The first line of the entries below, the line containing "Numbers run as", and every line between them should be repeated exactly, and nothing else.

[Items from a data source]
'''

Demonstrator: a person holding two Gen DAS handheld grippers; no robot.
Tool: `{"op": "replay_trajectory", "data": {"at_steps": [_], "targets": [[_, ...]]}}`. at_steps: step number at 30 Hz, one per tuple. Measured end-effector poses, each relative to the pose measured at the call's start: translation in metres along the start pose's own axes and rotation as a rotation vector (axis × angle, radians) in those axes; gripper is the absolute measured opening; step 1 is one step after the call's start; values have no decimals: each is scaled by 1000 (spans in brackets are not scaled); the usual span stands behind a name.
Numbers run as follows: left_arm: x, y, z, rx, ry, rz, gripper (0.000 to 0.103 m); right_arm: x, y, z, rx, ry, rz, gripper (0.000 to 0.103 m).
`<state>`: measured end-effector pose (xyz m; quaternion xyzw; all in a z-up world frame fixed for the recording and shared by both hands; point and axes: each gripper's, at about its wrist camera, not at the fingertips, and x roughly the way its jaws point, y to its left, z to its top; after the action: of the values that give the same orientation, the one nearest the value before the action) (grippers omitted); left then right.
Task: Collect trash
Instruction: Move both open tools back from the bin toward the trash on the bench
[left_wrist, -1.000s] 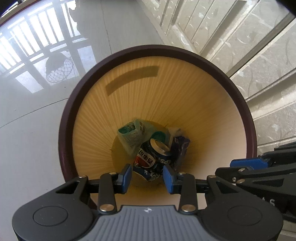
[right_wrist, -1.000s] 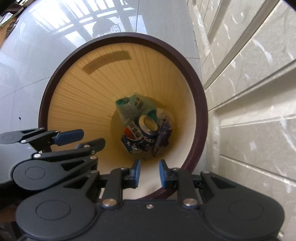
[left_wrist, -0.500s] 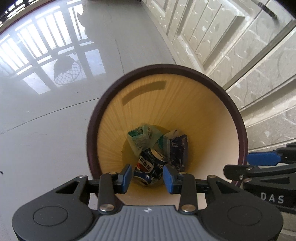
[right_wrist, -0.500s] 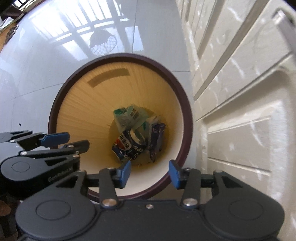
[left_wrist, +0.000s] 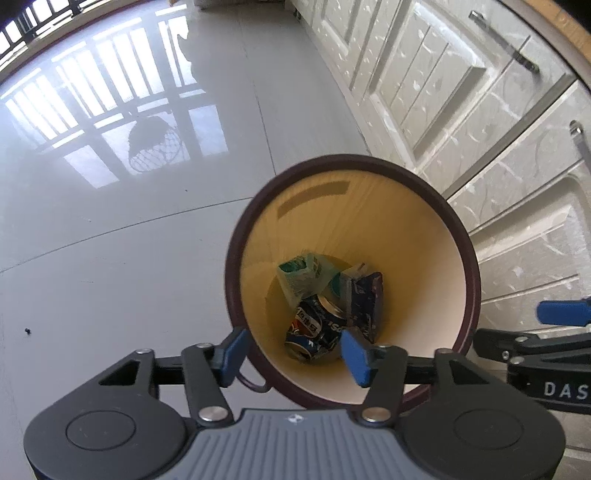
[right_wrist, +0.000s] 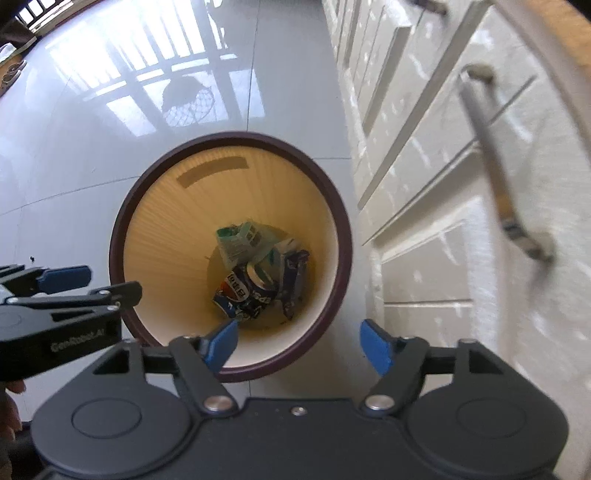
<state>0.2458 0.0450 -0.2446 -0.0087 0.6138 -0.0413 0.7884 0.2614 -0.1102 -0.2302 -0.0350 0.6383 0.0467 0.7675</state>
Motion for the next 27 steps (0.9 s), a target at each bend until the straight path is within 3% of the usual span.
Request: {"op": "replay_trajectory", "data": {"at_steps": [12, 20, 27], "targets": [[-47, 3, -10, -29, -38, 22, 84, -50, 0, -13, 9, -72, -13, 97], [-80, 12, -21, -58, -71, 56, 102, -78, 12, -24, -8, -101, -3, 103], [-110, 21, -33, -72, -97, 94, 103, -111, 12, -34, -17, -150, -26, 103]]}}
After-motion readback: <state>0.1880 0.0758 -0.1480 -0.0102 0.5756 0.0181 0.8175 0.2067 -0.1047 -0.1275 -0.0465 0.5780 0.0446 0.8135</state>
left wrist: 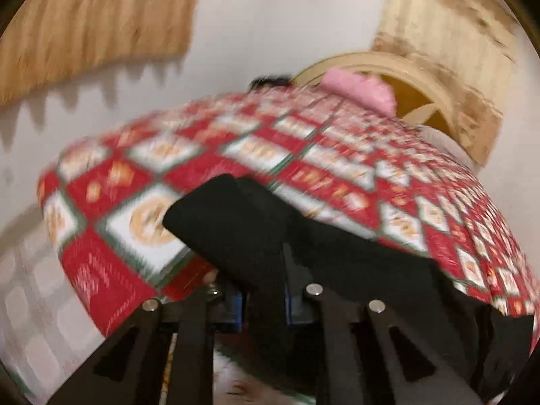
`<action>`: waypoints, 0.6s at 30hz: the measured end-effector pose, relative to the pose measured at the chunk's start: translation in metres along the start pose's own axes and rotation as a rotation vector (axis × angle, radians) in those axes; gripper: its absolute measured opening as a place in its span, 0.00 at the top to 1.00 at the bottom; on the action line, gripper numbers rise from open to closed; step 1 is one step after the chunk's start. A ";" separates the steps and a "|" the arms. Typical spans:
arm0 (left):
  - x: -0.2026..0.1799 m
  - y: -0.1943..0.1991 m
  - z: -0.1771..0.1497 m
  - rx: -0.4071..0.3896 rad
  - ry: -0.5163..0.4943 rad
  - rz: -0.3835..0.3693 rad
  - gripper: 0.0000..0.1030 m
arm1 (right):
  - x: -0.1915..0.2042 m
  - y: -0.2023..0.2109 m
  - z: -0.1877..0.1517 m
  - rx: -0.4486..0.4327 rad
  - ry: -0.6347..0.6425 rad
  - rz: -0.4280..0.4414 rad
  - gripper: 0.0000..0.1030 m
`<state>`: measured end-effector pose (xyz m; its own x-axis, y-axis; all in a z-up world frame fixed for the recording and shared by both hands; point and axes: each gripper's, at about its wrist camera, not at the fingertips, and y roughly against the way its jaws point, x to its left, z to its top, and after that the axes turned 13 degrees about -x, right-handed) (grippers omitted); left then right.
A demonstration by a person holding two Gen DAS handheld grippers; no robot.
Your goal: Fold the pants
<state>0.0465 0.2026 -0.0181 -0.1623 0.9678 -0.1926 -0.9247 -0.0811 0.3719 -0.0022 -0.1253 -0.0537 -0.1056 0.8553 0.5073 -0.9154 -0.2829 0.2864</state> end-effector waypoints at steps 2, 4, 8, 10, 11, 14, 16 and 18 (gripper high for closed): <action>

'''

> _Solution to this exercise_:
Demonstrator: a person holding two Gen DAS handheld grippers; no robot.
Tool: `{"op": "replay_trajectory", "data": {"at_steps": [_], "targets": [[_, ...]]}}`. at_steps: step number at 30 Hz, one per tuple. Measured end-effector poses, each relative to the pose measured at the call's start: translation in metres along the start pose's own axes and rotation as a rotation vector (axis × angle, radians) in those axes; gripper is the absolute measured opening; step 1 is one step after the call's start; values have no decimals: each is scaled by 1000 (spans in brackets are not scaled); the usual span stands behind a name.
Numbers run as follows: left_arm: x, y, z, rx, ry, rz, gripper (0.000 to 0.103 m); right_arm: x, y, z, rx, ry, rz, gripper (0.000 to 0.103 m).

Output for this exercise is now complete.